Set Size Bound for Aperiodic Z-Complementary Sets
Cheng-Yu Pai, Yu-Che Tung, Zhen-Ming Huang, Chao-Yu Chen
TL;DR
The paper resolves a long-standing conjecture on the set-size upper bound for aperiodic Z-complementary sets by proving $M\le\left\lfloor\dfrac{NL}{Z}\right\rfloor$ using a Welch-bound framework. It also introduces an algebraic construction of ZCSs based on extended generalized Boolean functions (EGBFs) that achieve this bound with new parameter regimes, yielding optimal ZCSs such as $(6,4,6,4)$ and $(9,4,9,4)$. This work clarifies the limits of ZCS size, demonstrates the bound's tightness, and expands design possibilities for ZCS-based applications.

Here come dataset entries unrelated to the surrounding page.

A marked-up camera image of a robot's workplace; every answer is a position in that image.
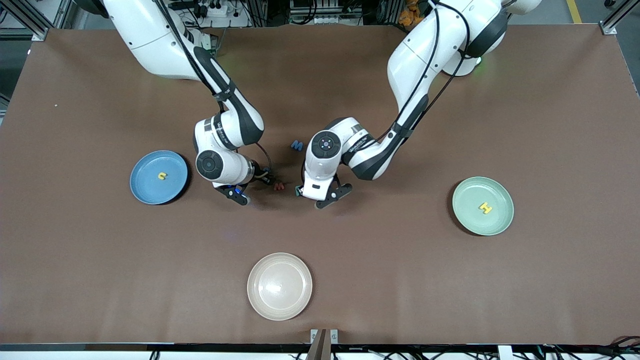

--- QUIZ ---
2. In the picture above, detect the brown wooden post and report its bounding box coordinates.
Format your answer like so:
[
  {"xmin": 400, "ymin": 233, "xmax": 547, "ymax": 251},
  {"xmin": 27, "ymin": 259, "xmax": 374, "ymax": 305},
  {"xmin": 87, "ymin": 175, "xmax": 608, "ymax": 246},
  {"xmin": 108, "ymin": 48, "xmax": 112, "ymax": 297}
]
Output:
[{"xmin": 306, "ymin": 328, "xmax": 332, "ymax": 360}]

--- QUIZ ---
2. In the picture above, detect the red and black cable bundle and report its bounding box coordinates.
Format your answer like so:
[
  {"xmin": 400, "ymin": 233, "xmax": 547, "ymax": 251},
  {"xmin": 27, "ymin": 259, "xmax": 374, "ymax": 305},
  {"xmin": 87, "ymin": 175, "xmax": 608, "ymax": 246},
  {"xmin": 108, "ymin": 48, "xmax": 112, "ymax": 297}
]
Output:
[{"xmin": 537, "ymin": 335, "xmax": 640, "ymax": 360}]

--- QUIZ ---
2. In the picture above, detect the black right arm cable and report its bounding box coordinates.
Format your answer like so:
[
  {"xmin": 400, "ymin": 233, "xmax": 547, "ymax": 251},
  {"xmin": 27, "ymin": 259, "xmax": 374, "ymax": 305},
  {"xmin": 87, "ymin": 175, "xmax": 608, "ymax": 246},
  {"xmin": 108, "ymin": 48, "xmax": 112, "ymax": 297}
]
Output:
[{"xmin": 152, "ymin": 0, "xmax": 273, "ymax": 176}]

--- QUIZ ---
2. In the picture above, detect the dark equipment rack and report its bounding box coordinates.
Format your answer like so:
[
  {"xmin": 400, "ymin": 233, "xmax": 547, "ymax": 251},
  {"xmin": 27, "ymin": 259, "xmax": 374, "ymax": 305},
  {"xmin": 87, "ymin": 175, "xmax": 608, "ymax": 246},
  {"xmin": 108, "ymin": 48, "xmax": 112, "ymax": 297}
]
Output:
[{"xmin": 287, "ymin": 0, "xmax": 401, "ymax": 26}]

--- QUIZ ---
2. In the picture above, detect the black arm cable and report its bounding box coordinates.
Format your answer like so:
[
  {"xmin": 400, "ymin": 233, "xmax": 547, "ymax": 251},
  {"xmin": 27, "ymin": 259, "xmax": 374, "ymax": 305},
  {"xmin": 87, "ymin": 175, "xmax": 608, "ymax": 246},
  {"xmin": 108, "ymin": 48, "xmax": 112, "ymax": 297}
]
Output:
[
  {"xmin": 350, "ymin": 0, "xmax": 473, "ymax": 151},
  {"xmin": 152, "ymin": 0, "xmax": 273, "ymax": 176}
]

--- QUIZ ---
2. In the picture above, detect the blue plate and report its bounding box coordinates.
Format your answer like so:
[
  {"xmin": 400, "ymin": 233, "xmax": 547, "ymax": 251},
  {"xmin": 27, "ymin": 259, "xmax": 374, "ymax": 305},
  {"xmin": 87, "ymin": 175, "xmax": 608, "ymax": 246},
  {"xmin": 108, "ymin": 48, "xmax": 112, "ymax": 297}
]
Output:
[{"xmin": 129, "ymin": 150, "xmax": 189, "ymax": 206}]

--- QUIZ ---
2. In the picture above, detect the aluminium frame profile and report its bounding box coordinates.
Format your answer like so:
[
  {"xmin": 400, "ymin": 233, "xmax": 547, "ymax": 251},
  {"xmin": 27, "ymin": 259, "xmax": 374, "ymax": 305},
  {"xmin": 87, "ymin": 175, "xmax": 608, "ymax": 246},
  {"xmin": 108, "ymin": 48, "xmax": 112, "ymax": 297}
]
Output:
[
  {"xmin": 0, "ymin": 0, "xmax": 71, "ymax": 42},
  {"xmin": 599, "ymin": 0, "xmax": 640, "ymax": 36}
]

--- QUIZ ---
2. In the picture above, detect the orange bag pile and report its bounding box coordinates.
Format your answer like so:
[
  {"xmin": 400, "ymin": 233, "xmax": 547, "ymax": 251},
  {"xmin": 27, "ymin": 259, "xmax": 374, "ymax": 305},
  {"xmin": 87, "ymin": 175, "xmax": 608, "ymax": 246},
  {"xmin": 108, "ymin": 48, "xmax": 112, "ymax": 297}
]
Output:
[{"xmin": 398, "ymin": 0, "xmax": 426, "ymax": 27}]

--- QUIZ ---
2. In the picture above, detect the metal table edge bracket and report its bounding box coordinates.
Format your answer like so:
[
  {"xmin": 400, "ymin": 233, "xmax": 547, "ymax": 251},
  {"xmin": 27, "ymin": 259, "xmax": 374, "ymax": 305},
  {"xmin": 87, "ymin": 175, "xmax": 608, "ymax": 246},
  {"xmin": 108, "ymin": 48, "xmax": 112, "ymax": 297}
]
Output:
[{"xmin": 310, "ymin": 328, "xmax": 339, "ymax": 346}]

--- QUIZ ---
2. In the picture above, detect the green plate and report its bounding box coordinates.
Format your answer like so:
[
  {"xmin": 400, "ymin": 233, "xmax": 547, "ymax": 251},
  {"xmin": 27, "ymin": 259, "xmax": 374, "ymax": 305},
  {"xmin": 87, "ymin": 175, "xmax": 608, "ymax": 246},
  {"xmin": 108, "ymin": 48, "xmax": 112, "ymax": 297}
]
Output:
[{"xmin": 451, "ymin": 176, "xmax": 515, "ymax": 237}]

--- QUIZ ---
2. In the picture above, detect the beige plate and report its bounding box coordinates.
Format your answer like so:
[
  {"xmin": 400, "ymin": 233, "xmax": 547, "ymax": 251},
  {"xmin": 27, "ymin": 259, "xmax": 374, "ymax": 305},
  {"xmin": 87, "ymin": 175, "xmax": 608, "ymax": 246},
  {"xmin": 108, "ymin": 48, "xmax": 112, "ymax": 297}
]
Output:
[{"xmin": 246, "ymin": 252, "xmax": 314, "ymax": 322}]

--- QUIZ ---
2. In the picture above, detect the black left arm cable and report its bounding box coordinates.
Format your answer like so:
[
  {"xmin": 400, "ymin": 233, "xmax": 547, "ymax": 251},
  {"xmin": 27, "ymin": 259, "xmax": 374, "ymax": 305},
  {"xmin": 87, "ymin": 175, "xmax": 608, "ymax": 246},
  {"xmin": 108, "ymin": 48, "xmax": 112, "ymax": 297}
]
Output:
[{"xmin": 350, "ymin": 0, "xmax": 473, "ymax": 151}]

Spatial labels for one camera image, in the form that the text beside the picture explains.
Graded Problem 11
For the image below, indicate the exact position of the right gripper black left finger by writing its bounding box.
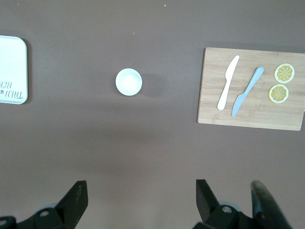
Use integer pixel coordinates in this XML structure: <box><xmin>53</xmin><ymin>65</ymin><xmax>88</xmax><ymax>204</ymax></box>
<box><xmin>0</xmin><ymin>180</ymin><xmax>89</xmax><ymax>229</ymax></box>

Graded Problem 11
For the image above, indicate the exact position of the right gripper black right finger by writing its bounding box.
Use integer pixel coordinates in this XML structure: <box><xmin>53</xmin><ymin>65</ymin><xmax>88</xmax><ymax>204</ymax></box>
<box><xmin>192</xmin><ymin>179</ymin><xmax>257</xmax><ymax>229</ymax></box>

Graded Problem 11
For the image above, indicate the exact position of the white plastic cup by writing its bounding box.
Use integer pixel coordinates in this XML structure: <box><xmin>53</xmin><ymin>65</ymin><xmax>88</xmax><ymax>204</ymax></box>
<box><xmin>115</xmin><ymin>68</ymin><xmax>143</xmax><ymax>97</ymax></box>

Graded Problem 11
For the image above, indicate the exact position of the brown table mat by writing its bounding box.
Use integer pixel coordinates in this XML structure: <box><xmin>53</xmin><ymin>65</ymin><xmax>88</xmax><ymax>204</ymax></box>
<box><xmin>0</xmin><ymin>0</ymin><xmax>305</xmax><ymax>229</ymax></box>

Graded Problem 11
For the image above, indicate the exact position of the wooden cutting board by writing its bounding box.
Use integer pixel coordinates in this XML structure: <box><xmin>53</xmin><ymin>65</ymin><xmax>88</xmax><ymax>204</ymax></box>
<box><xmin>196</xmin><ymin>47</ymin><xmax>305</xmax><ymax>131</ymax></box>

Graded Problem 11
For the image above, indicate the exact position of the grey plastic knife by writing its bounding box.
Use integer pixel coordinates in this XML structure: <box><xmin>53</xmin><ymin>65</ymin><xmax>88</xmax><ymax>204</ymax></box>
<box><xmin>231</xmin><ymin>66</ymin><xmax>264</xmax><ymax>118</ymax></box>

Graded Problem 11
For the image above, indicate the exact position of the white plastic knife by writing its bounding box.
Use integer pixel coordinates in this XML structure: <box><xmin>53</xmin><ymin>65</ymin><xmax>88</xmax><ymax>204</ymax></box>
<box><xmin>216</xmin><ymin>55</ymin><xmax>240</xmax><ymax>111</ymax></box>

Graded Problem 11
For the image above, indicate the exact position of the yellow lemon slice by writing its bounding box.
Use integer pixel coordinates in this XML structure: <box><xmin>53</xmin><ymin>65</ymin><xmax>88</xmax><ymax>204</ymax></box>
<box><xmin>268</xmin><ymin>84</ymin><xmax>289</xmax><ymax>104</ymax></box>
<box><xmin>274</xmin><ymin>63</ymin><xmax>295</xmax><ymax>84</ymax></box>

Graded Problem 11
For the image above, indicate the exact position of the cream tray with bear print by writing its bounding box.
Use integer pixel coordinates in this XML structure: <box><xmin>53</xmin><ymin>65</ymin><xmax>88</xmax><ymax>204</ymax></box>
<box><xmin>0</xmin><ymin>35</ymin><xmax>29</xmax><ymax>105</ymax></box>

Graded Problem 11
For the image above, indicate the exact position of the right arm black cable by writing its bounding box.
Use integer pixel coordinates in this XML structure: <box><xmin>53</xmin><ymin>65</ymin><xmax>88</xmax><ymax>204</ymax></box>
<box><xmin>250</xmin><ymin>180</ymin><xmax>294</xmax><ymax>229</ymax></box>

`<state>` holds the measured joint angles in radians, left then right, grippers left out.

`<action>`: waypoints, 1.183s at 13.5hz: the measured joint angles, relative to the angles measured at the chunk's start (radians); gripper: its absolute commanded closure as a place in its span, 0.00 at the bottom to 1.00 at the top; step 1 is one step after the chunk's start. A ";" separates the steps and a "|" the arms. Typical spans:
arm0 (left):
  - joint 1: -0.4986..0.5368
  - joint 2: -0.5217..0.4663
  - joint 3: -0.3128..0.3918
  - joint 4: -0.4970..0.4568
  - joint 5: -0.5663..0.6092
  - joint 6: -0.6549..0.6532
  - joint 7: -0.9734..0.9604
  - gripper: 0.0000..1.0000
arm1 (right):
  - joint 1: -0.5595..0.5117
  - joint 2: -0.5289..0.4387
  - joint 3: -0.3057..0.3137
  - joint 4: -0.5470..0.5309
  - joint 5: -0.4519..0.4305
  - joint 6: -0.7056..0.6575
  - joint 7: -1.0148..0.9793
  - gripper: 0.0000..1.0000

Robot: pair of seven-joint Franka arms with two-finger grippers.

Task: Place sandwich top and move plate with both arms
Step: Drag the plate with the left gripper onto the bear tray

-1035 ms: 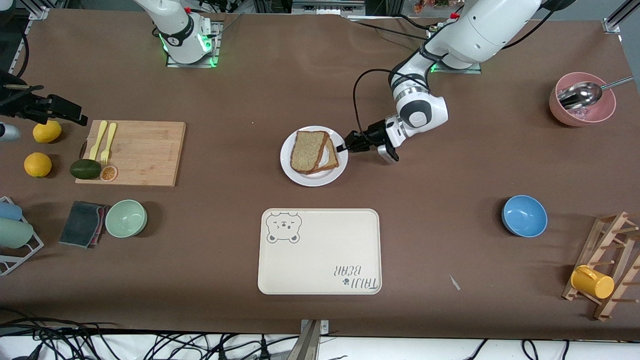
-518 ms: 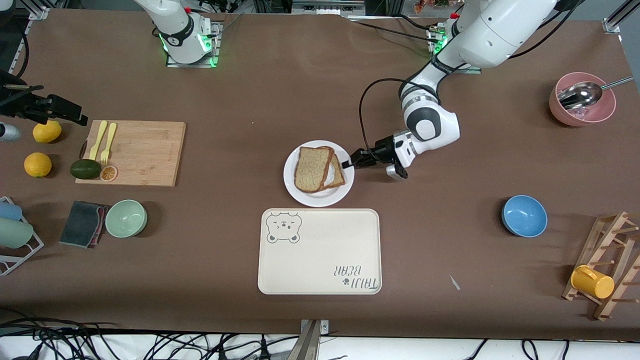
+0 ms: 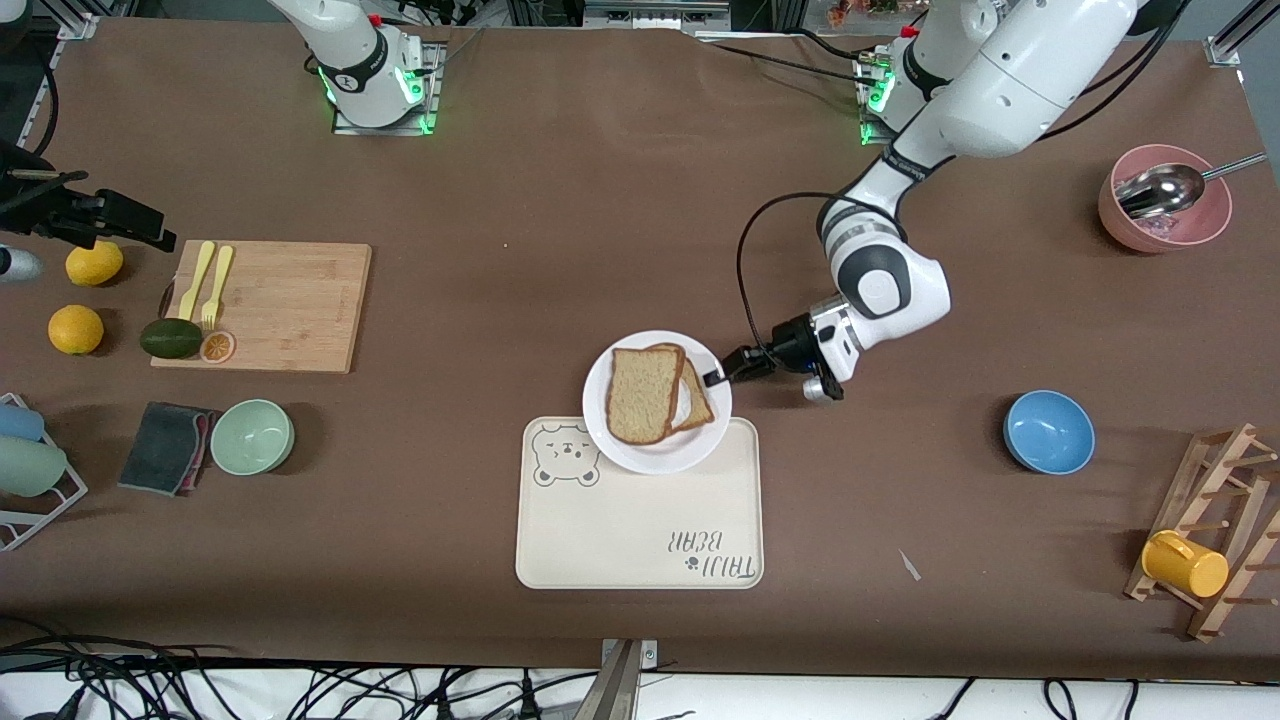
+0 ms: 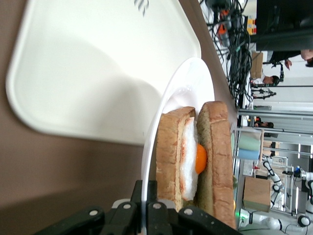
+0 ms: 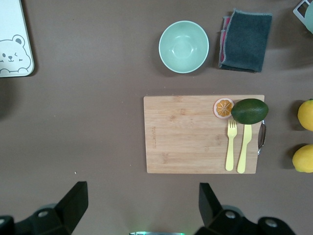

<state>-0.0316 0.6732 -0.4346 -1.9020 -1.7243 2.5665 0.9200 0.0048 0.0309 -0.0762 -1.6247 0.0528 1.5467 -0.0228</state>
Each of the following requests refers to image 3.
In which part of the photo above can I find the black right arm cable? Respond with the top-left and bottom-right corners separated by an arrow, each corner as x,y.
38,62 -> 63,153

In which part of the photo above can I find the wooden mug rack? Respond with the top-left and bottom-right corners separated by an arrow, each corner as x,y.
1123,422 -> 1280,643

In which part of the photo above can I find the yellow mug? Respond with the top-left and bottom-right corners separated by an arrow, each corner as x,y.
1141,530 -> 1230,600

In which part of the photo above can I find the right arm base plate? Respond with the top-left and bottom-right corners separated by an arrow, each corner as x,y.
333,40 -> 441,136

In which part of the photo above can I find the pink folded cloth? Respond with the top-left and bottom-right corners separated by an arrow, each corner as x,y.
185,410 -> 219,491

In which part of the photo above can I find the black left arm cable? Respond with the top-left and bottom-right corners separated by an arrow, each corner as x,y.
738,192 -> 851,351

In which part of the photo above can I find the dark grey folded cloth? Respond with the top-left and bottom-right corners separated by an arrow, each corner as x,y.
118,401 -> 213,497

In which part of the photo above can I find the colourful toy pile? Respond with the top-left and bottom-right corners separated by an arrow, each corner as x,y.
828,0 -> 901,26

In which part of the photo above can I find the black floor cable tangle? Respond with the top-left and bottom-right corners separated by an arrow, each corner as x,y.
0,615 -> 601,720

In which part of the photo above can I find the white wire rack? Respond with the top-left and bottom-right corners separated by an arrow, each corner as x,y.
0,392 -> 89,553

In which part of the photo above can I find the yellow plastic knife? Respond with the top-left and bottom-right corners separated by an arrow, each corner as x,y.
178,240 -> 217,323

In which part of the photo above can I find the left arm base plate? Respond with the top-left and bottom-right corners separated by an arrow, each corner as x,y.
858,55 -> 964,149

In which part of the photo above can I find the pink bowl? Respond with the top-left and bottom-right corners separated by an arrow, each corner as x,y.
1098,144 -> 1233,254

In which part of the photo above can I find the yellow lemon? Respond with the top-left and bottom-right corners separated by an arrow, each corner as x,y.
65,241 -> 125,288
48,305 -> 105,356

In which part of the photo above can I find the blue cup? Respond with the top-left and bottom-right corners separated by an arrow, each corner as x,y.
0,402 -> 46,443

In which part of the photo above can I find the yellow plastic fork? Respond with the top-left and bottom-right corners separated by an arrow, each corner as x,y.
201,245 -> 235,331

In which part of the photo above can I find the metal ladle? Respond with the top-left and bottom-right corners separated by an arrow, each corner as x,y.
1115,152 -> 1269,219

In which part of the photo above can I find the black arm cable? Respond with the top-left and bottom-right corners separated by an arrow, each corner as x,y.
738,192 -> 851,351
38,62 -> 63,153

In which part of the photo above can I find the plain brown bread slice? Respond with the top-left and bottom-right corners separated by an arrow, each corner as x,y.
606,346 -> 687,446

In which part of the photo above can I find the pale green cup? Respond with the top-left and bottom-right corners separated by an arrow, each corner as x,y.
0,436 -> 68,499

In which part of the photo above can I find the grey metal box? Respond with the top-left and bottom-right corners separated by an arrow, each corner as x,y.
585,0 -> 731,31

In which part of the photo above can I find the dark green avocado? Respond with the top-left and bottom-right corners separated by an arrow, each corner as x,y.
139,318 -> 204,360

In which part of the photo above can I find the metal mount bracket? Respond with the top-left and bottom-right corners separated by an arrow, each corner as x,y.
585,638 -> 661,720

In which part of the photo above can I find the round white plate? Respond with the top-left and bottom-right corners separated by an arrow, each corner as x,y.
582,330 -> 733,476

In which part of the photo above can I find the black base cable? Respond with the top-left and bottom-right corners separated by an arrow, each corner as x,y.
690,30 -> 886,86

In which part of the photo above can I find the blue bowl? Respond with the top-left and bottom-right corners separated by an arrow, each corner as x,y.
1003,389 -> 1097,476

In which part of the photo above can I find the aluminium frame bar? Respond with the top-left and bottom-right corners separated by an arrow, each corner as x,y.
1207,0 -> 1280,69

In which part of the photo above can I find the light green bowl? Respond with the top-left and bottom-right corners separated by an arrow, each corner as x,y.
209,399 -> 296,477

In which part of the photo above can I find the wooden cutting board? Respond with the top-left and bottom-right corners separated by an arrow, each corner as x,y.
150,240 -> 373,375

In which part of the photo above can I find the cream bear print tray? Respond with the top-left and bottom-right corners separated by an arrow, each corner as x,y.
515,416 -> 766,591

The results advance sequence design for multi-carrier systems and other areas requiring low aperiodic cross-correlation within a specified zero-correlation zone.
Abstract
The widely and commonly adopted upper bound on the set size of aperiodic Z-complementary sets (ZCSs) in the literature has been a conjecture. In this letter, we provide detailed derivations for this conjectured bound. A ZCS is optimal when its set size reaches the upper bound. Furthermore, we propose a new construction of ZCSs based on extended generalized Boolean functions (EGBFs). The proposed method introduces optimal ZCSs with new parameters.